One of the most enjoyable parts of my legal practice has been the opportunity to mentor dozens of law students who have clerked for me over the past 30+ years. Many of these students have gone on to become successful public interest attorneys and I believe that their experience working for me helped guide them along their path towards obtaining justice for those who need it most.
Earlier this week, one of my former law clerks filled me with pride as she took an important disability issue to the national stage when she asked Hillary Clinton a great question during a campaign speech she gave at the University of Wisconsin.
I first encountered Nicki Vander Meulen when she was a public school student in Walworth County, Wisconsin. Her parents sought my assistance because her school district wanted to place her in the county’s segregated school (Lakeland) which educated only children with disabilities in a program that was not designed for students to prepare them for college, but instead for a life of continued institutionalization and segregation. Nicki’s parents knew that she was capable of much more than Lakeland had to offer, and I was able to help them keep Nicki in regular public school in an inclusive setting, and she successfully graduated high school.
Years later, I was pleasantly surprised to discover that Nicki was attending the University of Wisconsin Law School (something I am quite sure no Lakeland attendee has ever done). She applied to be my intern and I gladly accepted her application.
During Nicki’s tenure as my law clerk, she conducted the research and with my assistance, wrote the first version of the bill that ultimately became Act 125, which forbids the inappropriate use of seclusion & restraint on Wisconsin’s school children. Nicki drafted a bill that was better than the bill that ultimately passed, and set the standard for 12 years of negotiations that led to Act 125’s ultimate passage. The bill she drafted was only sponsored by then Assemblyman (now Congressman) Mark Pocan, and did not even get a hearing. But, we had to start somewhere, and Nicki set the bar high. Systems change always starts with high aspirations and setting the bar high helps to assure a reasonable outcome in the end, which is exactly what happened.
Nicki graduated from law school in 2004 and has maintained a successful private practice as a public defender and advocating for children with disabilities and many others. She periodically calls me for advice and I gladly continue to mentor her and occasionally refer cases to her.
But Nicki takes her work as a systems change agent seriously and knows that systems change goes beyond her paid work as an attorney. So, when she had the opportunity to ask Hillary Clinton an important question at a campaign event, she broke important ground.

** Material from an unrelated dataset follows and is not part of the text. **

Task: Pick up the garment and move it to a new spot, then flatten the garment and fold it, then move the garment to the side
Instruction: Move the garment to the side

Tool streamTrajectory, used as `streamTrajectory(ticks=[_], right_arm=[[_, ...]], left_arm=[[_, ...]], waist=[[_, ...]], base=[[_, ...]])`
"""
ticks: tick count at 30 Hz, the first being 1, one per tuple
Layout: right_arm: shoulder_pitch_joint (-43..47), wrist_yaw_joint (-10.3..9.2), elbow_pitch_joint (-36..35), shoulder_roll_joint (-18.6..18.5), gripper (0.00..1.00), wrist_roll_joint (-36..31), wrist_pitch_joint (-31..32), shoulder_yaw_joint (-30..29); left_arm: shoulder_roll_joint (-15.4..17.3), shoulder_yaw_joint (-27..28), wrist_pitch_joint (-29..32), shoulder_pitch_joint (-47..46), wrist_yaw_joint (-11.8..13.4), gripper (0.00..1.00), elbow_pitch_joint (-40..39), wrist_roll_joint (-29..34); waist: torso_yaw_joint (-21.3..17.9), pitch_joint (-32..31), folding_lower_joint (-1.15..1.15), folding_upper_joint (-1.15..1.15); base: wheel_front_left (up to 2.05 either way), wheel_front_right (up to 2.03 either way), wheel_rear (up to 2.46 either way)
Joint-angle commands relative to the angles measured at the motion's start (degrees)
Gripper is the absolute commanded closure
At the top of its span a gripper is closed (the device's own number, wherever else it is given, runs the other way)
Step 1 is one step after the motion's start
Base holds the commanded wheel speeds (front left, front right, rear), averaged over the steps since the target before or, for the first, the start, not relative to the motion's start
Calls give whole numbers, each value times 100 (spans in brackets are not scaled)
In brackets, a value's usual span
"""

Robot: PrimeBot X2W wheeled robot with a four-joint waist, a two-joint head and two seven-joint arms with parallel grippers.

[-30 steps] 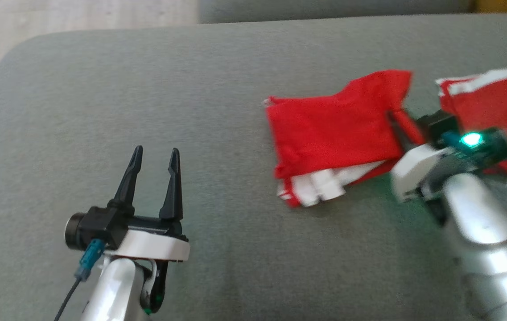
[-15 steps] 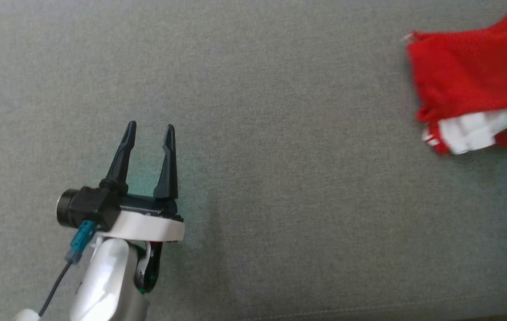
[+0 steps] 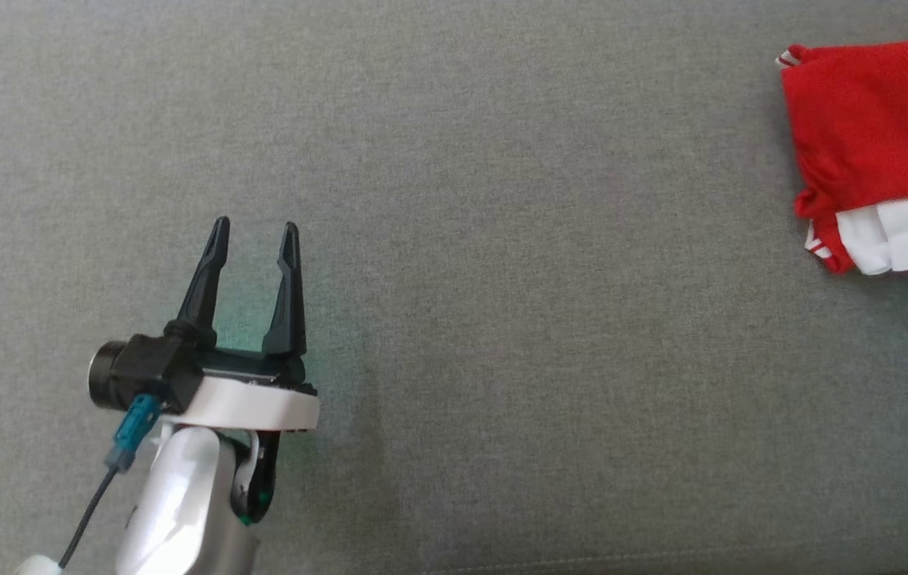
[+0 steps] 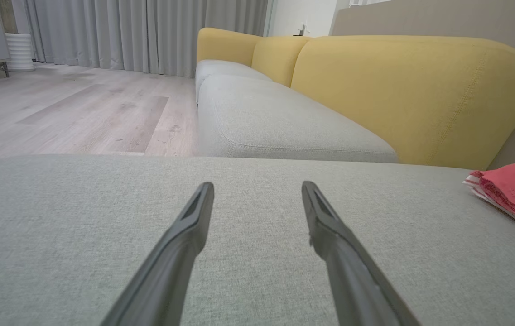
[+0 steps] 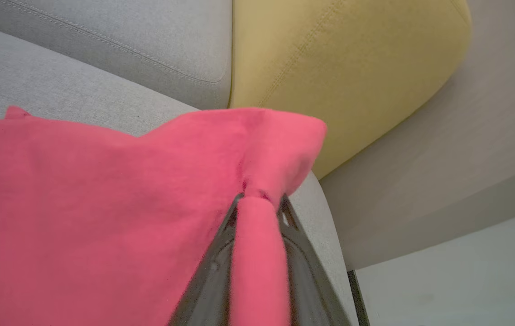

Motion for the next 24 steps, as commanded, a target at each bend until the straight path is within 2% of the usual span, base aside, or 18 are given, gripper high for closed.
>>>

As you can see in this video (starting at the 47 minute mark), Nicki openly declares her disability pride when introduces herself as a lawyer who is on the autism spectrum. She then asks Sec. Clinton what she would do about the sub-minimum wage which is paid to people with disabilities who work at sheltered workshops such as Goodwill, and further, what Sec. Clinton would do to create better employment opportunities for people with disabilities. Clinton answered by acknowledging that it was time to get rid of the subminimum wage in its entirety both for people with disabilities, and other low wage workers, such as restaurant employees who receive tips.
Nicki’s question and Secretary Clinton’s answer quickly received national attention, as The Atlantic published Clinton’s Case Against the Subminimum Wage crediting a “young lawyer with autism” for asking for Clinton’s opinion about this antiquated Depression era exemption to the minimum wage. The article goes on to credit Clinton with being the only Presidential candidate to speak out on this issue, which may not have happened if Nicki had not asked this important question.
Of course, the Presidential campaign is far from over, and even if Sec. Clinton does become President Clinton, much work will need to be done to end the antiquated and discriminatory subminimum wage. However, Nicki started the national conversation in a way that has never been done before, and she will deserve credit for her role in ending the subminimum wage whenever that happens, just as she deserves credit for crafting the first version of the Wisconsin seclusion and restraint law.
I am confident that Nicki will continue to be a successful systems change agent and I am glad that I have played a role mentoring her.